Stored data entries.
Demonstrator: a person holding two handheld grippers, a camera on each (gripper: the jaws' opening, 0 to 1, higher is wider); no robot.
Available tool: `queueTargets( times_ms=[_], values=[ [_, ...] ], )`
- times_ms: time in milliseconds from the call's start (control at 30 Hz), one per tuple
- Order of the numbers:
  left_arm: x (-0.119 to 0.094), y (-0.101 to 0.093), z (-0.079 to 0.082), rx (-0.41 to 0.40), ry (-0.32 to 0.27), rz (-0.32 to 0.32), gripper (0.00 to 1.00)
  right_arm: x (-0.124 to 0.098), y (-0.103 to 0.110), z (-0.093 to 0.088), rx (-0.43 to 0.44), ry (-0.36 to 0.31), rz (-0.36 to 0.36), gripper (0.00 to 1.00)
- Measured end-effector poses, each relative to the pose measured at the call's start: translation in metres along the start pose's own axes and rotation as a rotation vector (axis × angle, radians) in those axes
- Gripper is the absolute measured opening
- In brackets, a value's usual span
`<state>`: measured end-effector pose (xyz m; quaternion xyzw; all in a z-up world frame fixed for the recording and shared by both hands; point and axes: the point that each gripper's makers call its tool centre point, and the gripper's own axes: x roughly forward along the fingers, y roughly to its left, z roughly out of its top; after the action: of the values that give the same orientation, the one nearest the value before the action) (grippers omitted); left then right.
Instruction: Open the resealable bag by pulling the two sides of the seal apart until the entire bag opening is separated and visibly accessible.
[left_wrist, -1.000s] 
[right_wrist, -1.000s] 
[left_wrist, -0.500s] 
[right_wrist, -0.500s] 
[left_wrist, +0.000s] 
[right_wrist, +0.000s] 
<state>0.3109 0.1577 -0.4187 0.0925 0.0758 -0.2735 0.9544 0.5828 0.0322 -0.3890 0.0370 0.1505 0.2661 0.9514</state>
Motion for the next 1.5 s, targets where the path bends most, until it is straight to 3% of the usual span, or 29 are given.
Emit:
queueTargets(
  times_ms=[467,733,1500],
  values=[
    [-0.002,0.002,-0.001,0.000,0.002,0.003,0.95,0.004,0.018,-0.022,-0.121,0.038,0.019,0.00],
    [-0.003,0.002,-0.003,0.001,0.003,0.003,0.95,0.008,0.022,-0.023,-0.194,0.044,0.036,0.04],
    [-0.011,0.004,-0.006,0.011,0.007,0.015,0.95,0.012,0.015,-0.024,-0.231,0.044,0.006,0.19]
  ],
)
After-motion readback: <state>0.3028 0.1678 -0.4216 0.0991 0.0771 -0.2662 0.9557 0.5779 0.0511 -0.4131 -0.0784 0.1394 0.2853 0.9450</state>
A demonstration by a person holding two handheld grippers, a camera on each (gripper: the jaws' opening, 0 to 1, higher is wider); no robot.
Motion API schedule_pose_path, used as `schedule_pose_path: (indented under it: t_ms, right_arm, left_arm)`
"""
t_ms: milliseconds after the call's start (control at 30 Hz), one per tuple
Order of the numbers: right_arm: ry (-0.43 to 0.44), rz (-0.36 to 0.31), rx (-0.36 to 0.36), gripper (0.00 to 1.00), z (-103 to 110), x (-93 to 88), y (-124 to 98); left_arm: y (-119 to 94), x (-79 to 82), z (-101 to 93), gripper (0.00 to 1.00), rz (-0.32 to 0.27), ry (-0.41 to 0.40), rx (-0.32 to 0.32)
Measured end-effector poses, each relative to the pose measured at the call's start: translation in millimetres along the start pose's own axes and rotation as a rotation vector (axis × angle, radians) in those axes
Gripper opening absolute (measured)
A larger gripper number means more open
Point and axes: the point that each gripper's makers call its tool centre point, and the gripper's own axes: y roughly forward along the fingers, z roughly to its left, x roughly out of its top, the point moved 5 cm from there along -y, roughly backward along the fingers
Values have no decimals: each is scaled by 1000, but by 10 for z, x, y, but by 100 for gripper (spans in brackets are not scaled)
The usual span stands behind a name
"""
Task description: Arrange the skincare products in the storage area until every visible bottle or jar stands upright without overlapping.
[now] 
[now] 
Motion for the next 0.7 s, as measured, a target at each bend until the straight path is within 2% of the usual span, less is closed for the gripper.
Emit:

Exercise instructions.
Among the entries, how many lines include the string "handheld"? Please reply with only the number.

Finished task.
2